Le nuove misure urgenti per fronteggiare l'emergenza Coronavirus

È stato pubblicato ieri sera in una edizione speciale della Gazzetta Ufficiale (n. 301 del 3 dicembre 2020) il D.P.C.M. 3 dicembre 2020 recante “Ulteriori disposizioni attuative del decreto-legge 25 marzo 2020, n. 19, convertito, con modificazioni, dalla legge 22 maggio 2020, n. 35, recante: «Misure urgenti per fronteggiare l’emergenza epidemiologica da COVID-19» e del decreto-legge 16 maggio 2020, n. 33, convertito, con modificazioni, dalla legge 14 luglio 2020, n. 74, recante: «Ulteriori misure urgenti per fronteggiare l’emergenza epidemiologica da COVID-19», nonchè del decreto-legge 2 dicembre 2020, n. 158, recante: «Disposizioni urgenti per fronteggiare i rischi sanitari connessi alla diffusione del virus COVID-19»”.

>> Qui è disponibile il link al video integrale della conferenza stampa del presidente del Consiglio Giuseppe Conte.

Nel frattempo in merito alle misure contenute nell’altro provvedimento che definisce le regole per il contenimento dell’epidemia da Coronavirus nel periodo natalizio, ovvero il decreto legge 2 dicembre 2020, n.158. affiora “stupore e rammarico per il metodo seguito dal Governo” da parte della Conferenza delle Regioni e delle Province autonome. L’esecutivo – si sottolinea in una posizione inviata al presidente del Consiglio – ha approvato, nella serata di ieri, il decreto-legge 2 dicembre 2020, n.158 in assenza di un preventivo confronto con le Regioni”.

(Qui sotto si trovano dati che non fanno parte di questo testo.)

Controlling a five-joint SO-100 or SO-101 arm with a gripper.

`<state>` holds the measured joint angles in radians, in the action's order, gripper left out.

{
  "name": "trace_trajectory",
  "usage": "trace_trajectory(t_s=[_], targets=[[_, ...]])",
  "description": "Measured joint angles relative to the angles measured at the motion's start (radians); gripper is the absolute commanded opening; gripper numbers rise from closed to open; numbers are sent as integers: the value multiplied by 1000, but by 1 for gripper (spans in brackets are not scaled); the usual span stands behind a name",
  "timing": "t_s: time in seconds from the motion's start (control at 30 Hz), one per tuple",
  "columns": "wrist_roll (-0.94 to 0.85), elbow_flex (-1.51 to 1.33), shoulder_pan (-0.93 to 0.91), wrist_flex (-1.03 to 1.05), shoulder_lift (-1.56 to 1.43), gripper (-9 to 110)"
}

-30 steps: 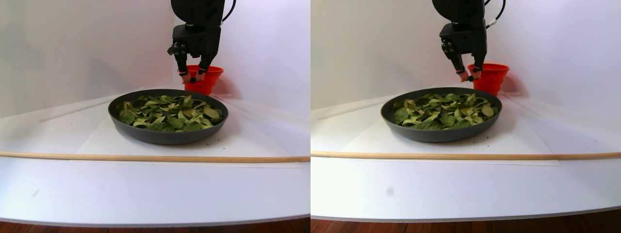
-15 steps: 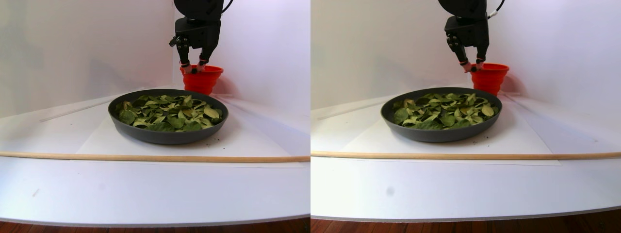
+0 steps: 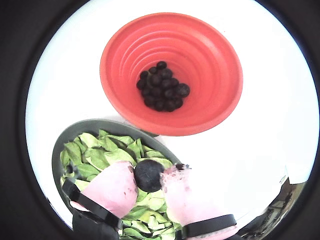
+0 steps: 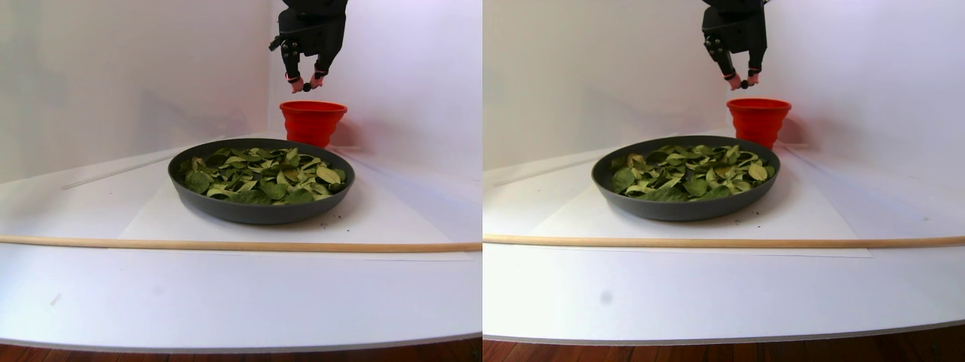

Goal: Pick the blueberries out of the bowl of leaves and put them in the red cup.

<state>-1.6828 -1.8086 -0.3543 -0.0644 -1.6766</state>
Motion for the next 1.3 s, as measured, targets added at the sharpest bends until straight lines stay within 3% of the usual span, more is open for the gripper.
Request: trace_trajectory(t_s=[1.3], targets=[[21,334,-8,-58,310,10]])
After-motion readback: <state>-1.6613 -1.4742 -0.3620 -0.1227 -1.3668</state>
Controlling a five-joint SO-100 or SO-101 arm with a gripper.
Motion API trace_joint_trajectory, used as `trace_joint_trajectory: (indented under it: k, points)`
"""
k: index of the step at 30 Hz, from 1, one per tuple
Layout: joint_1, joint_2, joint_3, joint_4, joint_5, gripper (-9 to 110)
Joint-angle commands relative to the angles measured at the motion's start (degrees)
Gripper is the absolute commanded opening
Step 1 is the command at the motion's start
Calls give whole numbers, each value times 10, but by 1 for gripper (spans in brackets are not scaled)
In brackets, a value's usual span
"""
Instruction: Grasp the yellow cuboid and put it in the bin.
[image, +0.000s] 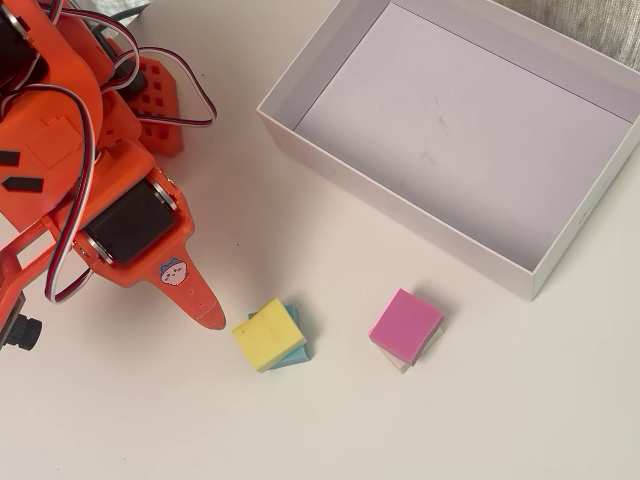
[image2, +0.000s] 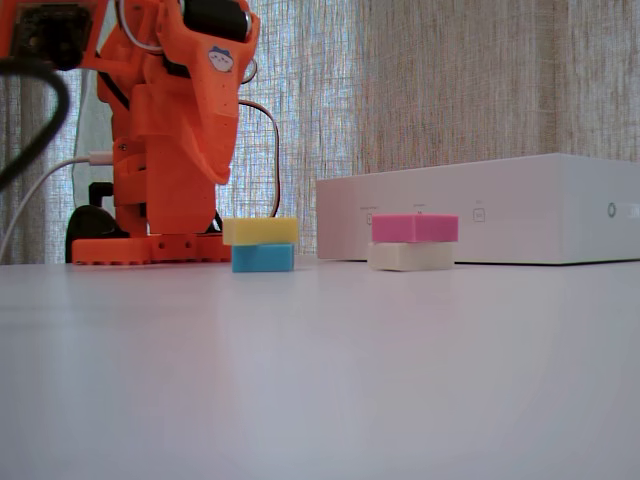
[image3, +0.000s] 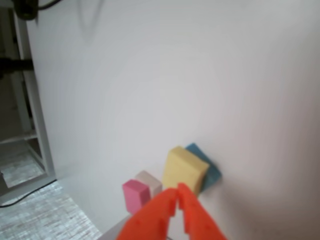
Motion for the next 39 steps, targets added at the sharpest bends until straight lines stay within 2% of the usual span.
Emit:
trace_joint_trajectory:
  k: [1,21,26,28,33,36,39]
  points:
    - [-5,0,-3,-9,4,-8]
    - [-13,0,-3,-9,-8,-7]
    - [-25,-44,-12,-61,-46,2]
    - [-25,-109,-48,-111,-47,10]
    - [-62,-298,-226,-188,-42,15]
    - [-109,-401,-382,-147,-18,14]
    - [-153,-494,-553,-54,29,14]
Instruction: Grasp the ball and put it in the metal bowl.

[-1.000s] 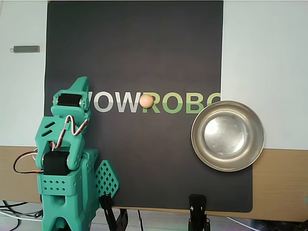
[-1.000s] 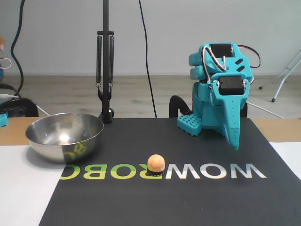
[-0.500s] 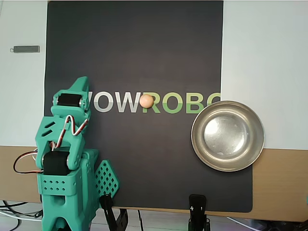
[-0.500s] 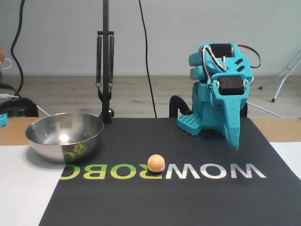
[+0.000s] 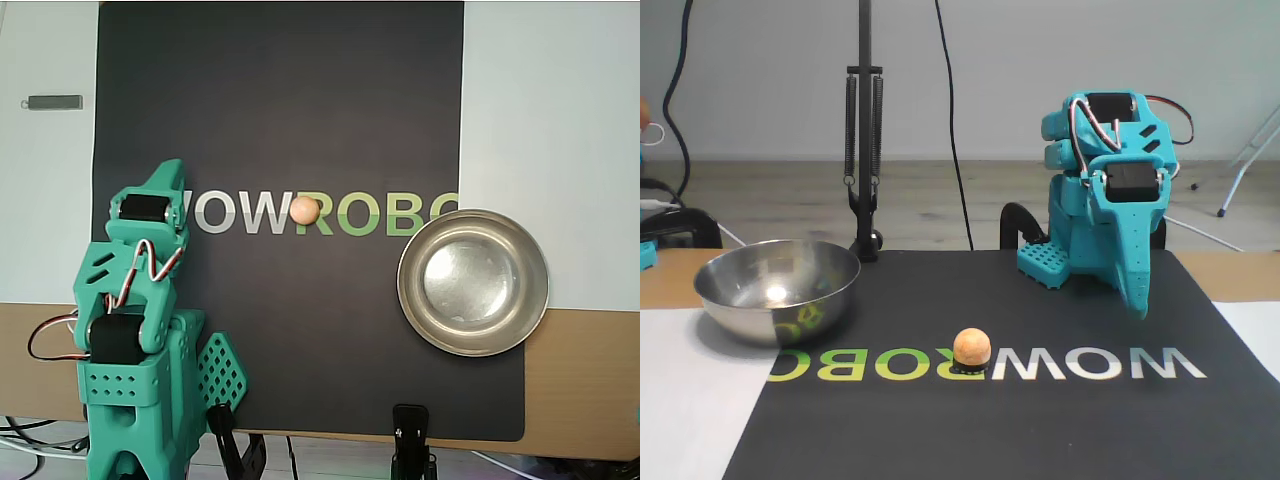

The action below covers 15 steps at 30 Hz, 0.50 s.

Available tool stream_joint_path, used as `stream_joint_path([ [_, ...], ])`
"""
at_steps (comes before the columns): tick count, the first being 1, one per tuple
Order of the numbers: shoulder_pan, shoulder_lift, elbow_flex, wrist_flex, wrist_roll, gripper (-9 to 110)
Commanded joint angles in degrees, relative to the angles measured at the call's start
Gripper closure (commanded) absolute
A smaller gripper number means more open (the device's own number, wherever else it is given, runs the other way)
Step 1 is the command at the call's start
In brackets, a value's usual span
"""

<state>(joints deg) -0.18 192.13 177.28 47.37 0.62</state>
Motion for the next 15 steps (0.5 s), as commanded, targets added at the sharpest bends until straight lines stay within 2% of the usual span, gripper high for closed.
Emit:
stream_joint_path([
  [1,0.09,2.99,1.76,0.00,-0.35,102],
  [7,0.26,0.79,-1.58,0.70,-0.35,102],
  [11,0.26,-7.29,-8.35,1.14,-0.35,102],
  [15,1.23,-17.31,-18.11,6.59,-0.35,102],
])
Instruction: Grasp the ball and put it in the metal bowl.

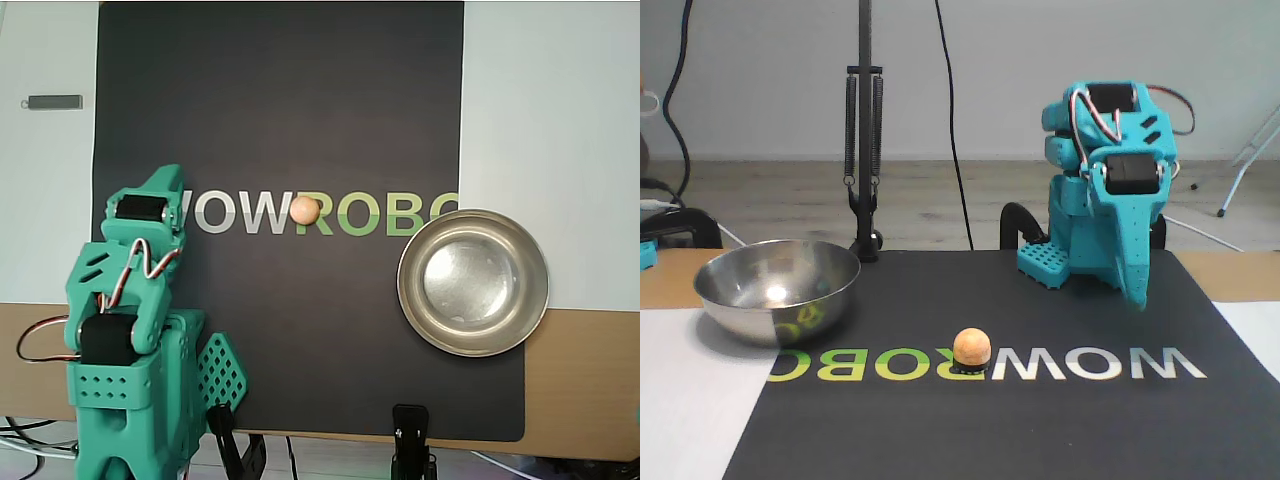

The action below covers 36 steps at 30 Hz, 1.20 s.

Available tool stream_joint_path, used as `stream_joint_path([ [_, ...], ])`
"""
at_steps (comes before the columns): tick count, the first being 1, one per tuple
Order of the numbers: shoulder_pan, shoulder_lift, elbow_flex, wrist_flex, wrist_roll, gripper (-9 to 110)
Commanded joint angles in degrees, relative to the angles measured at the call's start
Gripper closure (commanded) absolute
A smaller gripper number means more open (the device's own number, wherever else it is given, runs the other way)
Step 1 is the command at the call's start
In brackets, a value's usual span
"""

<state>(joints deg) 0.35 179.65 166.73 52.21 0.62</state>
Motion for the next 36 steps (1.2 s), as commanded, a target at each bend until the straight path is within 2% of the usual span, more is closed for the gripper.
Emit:
stream_joint_path([
  [1,0.88,-7.47,-10.46,3.34,-0.35,102],
  [22,0.88,-60.38,-73.04,43.77,-0.44,102],
  [28,0.44,-72.95,-79.63,43.77,-0.44,102],
  [36,0.97,-82.27,-79.89,39.99,-0.53,102],
])
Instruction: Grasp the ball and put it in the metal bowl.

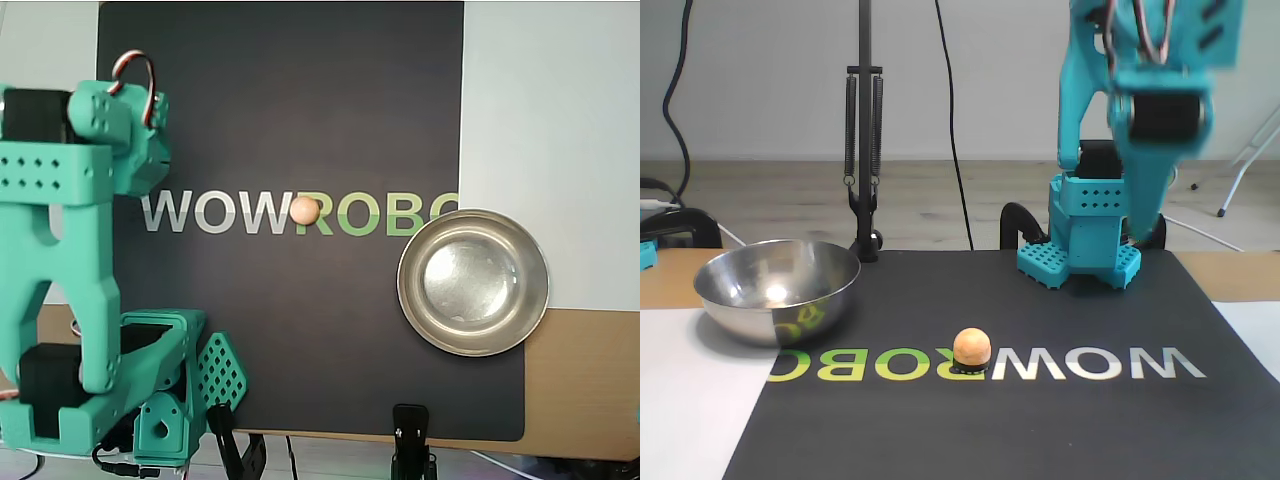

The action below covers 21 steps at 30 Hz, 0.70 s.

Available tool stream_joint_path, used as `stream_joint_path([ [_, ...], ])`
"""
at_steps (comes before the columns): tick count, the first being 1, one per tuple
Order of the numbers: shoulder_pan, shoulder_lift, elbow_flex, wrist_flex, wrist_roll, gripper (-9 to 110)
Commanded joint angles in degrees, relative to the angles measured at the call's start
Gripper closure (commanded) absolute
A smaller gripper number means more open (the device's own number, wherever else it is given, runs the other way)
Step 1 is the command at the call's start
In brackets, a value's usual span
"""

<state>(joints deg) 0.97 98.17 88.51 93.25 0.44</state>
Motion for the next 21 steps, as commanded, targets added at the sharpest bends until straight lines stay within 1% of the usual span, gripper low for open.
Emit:
stream_joint_path([
  [1,0.44,-1.14,-1.67,-1.32,-0.35,102],
  [4,1.67,-1.41,-1.67,-1.58,-0.97,102],
  [9,3.34,-1.23,-0.44,-1.05,-8.79,102],
  [14,5.98,-0.70,4.57,-4.39,-14.94,102],
  [21,8.53,-0.62,8.26,-8.17,-26.63,102],
])
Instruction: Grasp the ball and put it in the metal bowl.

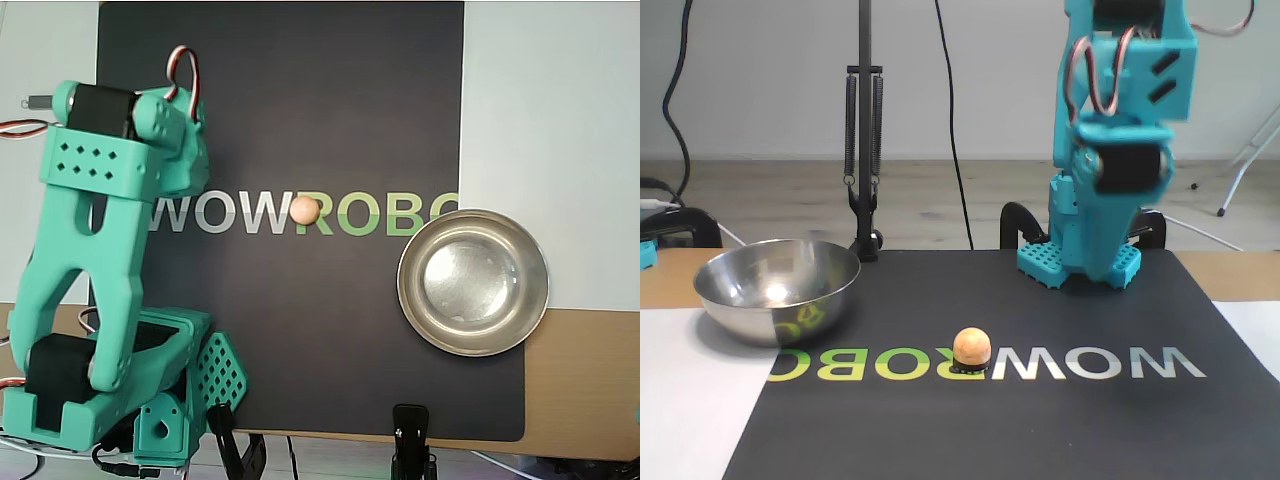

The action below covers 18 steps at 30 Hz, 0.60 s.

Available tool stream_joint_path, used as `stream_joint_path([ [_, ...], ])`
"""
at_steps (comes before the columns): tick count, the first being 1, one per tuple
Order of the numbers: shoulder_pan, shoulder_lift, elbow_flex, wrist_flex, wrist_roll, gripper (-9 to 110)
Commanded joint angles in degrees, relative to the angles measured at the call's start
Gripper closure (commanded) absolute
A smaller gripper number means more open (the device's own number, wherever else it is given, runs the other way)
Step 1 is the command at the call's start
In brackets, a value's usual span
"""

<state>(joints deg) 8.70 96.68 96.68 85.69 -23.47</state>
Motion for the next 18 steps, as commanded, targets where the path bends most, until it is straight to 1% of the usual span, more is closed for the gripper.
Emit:
stream_joint_path([
  [1,0.79,0.88,0.09,-0.62,-4.66,102],
  [6,0.79,0.97,0.09,-0.62,-12.74,102],
  [14,1.85,0.79,0.35,-0.62,-21.45,102],
  [18,1.85,0.79,3.16,-0.62,-26.46,102],
])
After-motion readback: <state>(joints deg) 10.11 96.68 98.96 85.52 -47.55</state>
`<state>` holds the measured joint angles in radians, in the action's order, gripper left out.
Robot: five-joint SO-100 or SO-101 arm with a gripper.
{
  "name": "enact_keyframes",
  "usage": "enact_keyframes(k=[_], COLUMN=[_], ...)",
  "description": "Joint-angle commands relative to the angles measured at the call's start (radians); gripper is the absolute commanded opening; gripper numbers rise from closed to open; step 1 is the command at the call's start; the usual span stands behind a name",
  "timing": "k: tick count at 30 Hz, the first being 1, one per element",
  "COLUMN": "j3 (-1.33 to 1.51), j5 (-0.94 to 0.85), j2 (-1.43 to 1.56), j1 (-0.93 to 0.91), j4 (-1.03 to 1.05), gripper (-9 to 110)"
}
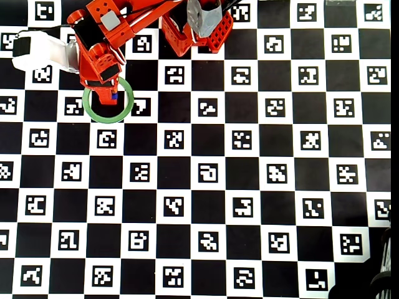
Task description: Grab the red cube then put it in the green circle then put the blue cube on top and finally the orange cube on top
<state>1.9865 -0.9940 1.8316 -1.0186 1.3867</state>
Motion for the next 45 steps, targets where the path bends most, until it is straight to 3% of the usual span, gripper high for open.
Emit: enact_keyframes(k=[1, 14, 20, 25, 36, 45], j3=[-0.008, 0.011, 0.014, 0.014, 0.0, -0.175], j5=[0.002, -0.008, -0.011, -0.006, -0.009, -0.005], j2=[0.061, 0.067, 0.074, 0.078, 0.092, 0.133], j1=[0.008, 0.008, 0.008, 0.008, 0.003, -0.008], j4=[-0.023, -0.035, -0.037, -0.034, -0.009, 0.179], gripper=[8, 11, 34, 46, 48, 48])
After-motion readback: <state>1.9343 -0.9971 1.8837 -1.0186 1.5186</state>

Si tratta di un “metodo” – sottolineano le Regioni – che “contrasta con lo spirito di leale collaborazione, sempre perseguito nel corso dell’emergenza”. Proprio “il mancato confronto interistituzionale non ha consentito di portare alla individuazione delle soluzioni più idonee per contemperare le misure di contenimento del virus e il contesto di relazioni familiari e sociali tipiche del periodo delle festività natalizie”. Si prende dunque “atto delle scelte operate con l’adozione del decreto legge che, intervenendo con forti limitazioni agli spostamenti e alle relazioni sociali nel periodo dal 21 dicembre 2020 al 6 gennaio 2021, rende di fatto pleonastico il pronunciamento su parti essenziali del D.P.C.M.”. In ultima istanza si “evidenzia che non si fa riferimento alcuno a norme sui ristori economici delle attività che subiscono limitazioni e/o chiusure, più volte richieste dalle Regioni e dalle Province autonome”.